Je me permets de détérer ce sujet car j'utilisais une excellente app mais qui a été abandonée par son auteur et qui ne fonctionne plus sous iOS 12 

Du coup j'ai fais mes recherches sur Internet, je suis tombé sur ce sujet, et j'ai essayé Chunky, et j'adore !!!!

Donc un gros merci à toi, et je confirme que Chunky est une app bien maintenue et un des meilleurs lecteurs de BD sur iPad. La version gratuite est relativement complète, la version payante apporte des fontionnalités vraiment sympa et qui valents les 4€ demandés


----------



## guymauve (8 Novembre 2018)

Très agréable de lire ça.

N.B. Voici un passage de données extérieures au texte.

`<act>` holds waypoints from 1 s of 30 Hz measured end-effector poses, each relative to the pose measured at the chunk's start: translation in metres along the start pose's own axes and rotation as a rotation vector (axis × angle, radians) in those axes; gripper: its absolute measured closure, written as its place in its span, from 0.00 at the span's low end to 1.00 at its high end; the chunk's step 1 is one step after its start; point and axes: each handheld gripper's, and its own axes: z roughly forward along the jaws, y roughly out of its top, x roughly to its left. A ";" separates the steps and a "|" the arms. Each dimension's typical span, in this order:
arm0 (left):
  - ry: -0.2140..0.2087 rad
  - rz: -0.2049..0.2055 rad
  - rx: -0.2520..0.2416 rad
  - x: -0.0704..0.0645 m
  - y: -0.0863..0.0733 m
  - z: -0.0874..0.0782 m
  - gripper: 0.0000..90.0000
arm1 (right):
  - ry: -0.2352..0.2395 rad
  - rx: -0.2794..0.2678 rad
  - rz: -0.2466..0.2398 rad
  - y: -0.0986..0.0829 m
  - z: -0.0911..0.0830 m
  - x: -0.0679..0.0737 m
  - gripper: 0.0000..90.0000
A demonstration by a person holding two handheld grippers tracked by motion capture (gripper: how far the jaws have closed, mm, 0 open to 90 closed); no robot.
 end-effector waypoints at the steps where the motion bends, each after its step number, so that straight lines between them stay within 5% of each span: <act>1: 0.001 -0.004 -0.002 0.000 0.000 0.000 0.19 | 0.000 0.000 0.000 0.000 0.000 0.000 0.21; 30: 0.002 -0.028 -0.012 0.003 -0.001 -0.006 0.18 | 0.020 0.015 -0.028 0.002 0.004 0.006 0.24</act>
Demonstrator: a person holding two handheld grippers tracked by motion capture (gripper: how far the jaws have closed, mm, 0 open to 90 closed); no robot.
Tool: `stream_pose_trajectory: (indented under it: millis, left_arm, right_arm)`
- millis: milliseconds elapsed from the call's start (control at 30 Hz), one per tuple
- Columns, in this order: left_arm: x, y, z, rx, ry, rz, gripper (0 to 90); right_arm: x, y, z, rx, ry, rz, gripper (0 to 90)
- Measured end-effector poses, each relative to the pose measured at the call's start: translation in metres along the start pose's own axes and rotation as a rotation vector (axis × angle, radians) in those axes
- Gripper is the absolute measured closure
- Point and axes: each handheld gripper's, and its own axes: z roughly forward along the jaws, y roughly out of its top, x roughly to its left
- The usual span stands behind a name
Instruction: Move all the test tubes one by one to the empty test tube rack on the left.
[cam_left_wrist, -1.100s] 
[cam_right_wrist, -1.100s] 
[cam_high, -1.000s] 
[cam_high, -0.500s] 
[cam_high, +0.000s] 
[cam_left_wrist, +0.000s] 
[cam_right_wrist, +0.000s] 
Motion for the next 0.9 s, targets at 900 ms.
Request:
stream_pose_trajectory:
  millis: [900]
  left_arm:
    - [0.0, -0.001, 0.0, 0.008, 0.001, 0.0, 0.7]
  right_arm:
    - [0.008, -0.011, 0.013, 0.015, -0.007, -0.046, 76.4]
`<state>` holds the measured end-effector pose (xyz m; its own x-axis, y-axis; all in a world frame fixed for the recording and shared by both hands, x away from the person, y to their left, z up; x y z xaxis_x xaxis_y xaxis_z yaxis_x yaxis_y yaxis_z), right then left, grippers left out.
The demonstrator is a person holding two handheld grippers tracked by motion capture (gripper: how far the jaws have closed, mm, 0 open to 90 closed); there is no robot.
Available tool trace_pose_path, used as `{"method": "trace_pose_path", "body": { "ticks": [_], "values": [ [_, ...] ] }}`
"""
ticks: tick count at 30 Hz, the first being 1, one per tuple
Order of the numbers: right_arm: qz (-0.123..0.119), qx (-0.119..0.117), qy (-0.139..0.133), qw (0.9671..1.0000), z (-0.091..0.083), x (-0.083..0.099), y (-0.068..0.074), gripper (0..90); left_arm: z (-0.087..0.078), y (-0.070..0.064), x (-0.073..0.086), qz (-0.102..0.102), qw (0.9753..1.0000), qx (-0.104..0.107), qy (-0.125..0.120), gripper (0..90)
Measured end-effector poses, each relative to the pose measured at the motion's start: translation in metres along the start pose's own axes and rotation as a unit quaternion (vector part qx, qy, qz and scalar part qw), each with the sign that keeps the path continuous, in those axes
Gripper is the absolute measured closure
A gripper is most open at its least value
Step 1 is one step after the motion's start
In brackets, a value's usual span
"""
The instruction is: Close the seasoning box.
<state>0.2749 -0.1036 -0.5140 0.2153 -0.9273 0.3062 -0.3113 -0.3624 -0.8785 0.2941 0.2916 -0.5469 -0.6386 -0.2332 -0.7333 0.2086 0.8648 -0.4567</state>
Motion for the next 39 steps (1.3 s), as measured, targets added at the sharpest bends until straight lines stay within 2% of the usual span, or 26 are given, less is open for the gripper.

J'utilise la version gratuite depuis plusieurs mois sans aucun souci.


----------



## azertlucien (29 Août 2019)

bonjour à tous. je ne suis vraiment pas doués en informatique... quelqu'un aurait l'amabilité de m'expliquer comment faire pour importer et surtout lire mes bandes dessinés avec l'application chunky svp? (j'ai la version gratuite) 
merci d'avance


----------



## Gwen (29 Août 2019)

Le plus simple est de prendre soit tes PDF, soit si truc as un dossier avec toutes tes images, tu en fais un ZIP. Là, tu les envoies vers Chunky avec soit le partage d'iTunes, soit Airdrop (perso, je faisais comme ça avant d'avoir eu l'astuce pour le dossier synchronisé avec iCloud.


----------



## guymauve (30 Août 2019)

Combien de bd as tu ?
Quel espace sur ton iPad est dispo ?
Quel espace prend les bd ?
As-tu iCloud ?


----------



## Gwen (30 Août 2019)

guymauve a dit:


> Combien de bd as tu ?
> Quel espace sur ton iPad est dispo ?
> Quel espace prend les bd ?
> As-tu iCloud ?


Et je rajouterais   : dans quel format sont tes BD ?


----------



## azertlucien (30 Août 2019)

Merci beaucoup pour vos réponses. 

Gwen,  je vais essayer de suite!
Guymauve, pour l'instant j'ai une trentaine de bd. pour environ 3go, j'utilise en ce moment un ipad air où il reste 1.2go (et j'attend mon nouvelle ipad pro qui aura 64go). je n'ai encore jamais utiliser icloud (mais je vais essayer de m'y mettre)...
certaine de mes bd sont au format  CBR et d'autre au format PDF.


----------